▸ EXERCISE:
Check every line of the material below, and show those that contain "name".

▸ DATA EXTRACT:
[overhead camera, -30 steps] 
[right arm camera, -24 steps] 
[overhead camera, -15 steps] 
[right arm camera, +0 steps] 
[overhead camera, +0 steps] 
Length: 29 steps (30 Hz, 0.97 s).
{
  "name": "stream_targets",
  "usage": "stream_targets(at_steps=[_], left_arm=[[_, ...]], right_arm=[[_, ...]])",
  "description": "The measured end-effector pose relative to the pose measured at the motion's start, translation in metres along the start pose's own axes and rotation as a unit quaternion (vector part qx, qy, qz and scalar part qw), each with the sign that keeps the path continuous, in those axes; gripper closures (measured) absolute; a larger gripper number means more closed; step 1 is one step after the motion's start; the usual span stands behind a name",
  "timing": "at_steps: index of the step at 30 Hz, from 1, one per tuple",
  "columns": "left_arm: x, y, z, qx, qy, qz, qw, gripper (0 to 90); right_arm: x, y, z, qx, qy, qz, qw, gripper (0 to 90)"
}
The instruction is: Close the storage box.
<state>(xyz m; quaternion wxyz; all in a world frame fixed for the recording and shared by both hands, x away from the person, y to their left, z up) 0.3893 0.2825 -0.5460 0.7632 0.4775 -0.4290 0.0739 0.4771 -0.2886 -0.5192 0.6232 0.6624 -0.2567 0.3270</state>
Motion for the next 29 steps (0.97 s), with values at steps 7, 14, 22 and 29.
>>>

▸ ANSWER AREA:
  "name": "stream_targets",
  "description": "The measured end-effector pose relative to the pose measured at the motion's start, translation in metres along the start pose's own axes and rotation as a unit quaternion (vector part qx, qy, qz and scalar part qw), each with the sign that keeps the path continuous, in those axes; gripper closures (measured) absolute; a larger gripper number means more closed; step 1 is one step after the motion's start; the usual span stands behind a name",

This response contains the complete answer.